The safety and scientific validity of this study is the responsibility of the study sponsor and investigators. Listing a study does not mean it has been evaluated by the U.S. Federal Government. Know the risks and potential benefits of clinical studies and talk to your health care provider before participating. Read our disclaimer for details. Identifier: NCT04356053
Recruitment Status : Recruiting
First Posted : April 22, 2020
Last Update Posted : April 22, 2020
Information provided by (Responsible Party):
University Hospital, Montpellier

Brief Summary:
Currently about 90 cases of infection in children are reported every year in pediatric intensive care, a disease considered to be the main cause of hospitalization of children. 16% of invasive pneumococcal infections are linked to a genetic abnormality in immunity. Herpetic encephalitis has become a model of genetic infectious disease, with new mutations identified in the TLR3 pathway. Severe infections are no longer the result of chance and can be the way to reveal a primary immune deficiency.

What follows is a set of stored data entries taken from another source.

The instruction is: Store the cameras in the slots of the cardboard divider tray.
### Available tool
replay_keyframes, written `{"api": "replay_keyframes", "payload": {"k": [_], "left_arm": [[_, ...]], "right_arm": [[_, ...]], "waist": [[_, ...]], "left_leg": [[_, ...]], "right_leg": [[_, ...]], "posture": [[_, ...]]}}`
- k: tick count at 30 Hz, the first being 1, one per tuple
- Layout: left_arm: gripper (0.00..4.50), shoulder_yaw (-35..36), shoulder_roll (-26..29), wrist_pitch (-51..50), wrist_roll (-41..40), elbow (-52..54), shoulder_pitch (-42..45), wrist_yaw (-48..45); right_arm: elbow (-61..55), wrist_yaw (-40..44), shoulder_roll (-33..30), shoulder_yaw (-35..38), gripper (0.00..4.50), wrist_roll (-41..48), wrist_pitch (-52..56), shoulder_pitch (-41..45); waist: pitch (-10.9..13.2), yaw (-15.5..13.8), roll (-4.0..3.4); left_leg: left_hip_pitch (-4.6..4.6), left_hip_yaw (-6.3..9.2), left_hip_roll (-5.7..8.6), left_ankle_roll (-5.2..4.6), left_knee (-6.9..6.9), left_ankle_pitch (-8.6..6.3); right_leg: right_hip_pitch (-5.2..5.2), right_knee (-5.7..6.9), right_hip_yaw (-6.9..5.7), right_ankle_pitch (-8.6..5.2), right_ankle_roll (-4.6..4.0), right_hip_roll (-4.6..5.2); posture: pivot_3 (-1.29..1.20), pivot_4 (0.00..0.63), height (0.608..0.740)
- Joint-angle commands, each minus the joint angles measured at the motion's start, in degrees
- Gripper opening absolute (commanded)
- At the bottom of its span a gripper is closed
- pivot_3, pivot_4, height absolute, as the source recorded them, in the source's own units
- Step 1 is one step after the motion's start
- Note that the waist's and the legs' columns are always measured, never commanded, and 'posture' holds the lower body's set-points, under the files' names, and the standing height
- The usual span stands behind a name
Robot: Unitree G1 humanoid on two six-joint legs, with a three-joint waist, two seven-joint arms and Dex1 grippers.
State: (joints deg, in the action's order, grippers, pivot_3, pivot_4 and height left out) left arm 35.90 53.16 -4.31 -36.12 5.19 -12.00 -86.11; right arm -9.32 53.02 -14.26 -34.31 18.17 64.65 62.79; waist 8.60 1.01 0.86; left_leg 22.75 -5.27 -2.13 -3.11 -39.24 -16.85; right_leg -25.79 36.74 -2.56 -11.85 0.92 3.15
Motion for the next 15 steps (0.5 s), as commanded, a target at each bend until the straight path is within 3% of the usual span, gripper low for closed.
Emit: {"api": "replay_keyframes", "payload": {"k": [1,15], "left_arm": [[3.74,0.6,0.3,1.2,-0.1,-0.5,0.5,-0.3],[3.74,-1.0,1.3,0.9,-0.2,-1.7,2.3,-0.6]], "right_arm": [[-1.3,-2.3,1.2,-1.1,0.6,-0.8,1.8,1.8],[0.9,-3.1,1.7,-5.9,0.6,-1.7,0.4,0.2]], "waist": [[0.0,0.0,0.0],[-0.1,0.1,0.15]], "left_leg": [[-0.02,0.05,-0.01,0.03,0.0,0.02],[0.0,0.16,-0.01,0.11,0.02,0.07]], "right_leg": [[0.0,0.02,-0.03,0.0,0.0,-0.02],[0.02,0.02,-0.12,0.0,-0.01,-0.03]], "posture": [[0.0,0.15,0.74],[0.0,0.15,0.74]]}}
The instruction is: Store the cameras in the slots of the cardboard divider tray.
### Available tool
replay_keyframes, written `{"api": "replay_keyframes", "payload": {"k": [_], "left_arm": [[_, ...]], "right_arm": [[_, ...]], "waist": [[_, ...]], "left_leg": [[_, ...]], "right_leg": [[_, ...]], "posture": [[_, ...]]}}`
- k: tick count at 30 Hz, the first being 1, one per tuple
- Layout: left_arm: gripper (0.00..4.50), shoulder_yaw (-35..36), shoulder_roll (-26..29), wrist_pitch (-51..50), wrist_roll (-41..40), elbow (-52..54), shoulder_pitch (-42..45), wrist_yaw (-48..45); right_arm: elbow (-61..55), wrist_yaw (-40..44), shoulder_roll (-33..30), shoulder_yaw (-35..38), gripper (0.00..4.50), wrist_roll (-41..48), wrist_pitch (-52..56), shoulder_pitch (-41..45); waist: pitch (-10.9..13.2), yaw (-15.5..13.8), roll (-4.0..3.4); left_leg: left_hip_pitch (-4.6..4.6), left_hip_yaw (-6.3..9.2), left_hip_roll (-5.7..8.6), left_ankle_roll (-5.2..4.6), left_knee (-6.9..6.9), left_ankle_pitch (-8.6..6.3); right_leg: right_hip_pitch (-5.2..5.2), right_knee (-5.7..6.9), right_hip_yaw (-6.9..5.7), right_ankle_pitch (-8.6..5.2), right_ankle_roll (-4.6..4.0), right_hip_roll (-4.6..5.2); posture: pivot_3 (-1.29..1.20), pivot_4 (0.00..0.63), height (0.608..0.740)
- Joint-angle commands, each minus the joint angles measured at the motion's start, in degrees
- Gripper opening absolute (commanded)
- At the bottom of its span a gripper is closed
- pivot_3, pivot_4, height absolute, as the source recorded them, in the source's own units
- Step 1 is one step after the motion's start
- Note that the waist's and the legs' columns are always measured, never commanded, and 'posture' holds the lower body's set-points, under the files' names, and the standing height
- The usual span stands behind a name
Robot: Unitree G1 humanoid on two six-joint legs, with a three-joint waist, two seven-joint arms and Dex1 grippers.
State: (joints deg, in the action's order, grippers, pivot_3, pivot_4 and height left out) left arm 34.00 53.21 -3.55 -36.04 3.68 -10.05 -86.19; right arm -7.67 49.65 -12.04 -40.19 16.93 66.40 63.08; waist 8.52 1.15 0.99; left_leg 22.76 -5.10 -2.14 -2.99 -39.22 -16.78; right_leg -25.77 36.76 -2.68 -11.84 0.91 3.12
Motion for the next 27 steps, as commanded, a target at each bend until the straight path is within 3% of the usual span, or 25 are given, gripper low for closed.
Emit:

In this context, the investigators propose to evaluate the incidence of hereditary immune deficiency after a systematic immunological screening in children admitted for a severe infection in pediatric intensive care unit (ICU).

Condition or disease
Primary Immunodeficiency

Detailed Description:
Severe infection requiring admission in intensive care unit (ICU) are not so rare. A retrospective pilot study conducted at Montpellier University Hospital Center (UHC) between 2013 and 2015 showed that 19.7% of the pediatric ICU admissions were related to a severe infection. An isolated severe infectious episode could be related to a hereditary immune deficiency (HID), even though there are no history of recurrent clinical signs and biological stigmata. For example, Gaschignard and colleagues considered that 16% of the invasive pneumococcal infections are related to a genetic defect of immunity (doi: 10.1093/cid/ciu274). Growing evidence has shown that severe infectious diseases occurring in childhood are attributed to inborn errors of immunity (doi: 10.1073/pnas.1521651112). While the nosology of severe infections has strong links to inherited immune deficiency that are rare diseases affecting less than 1 birth / 5000, there are no prospective studies that assessed the incidence of primary immune deficiencies in children who presented a severe infection.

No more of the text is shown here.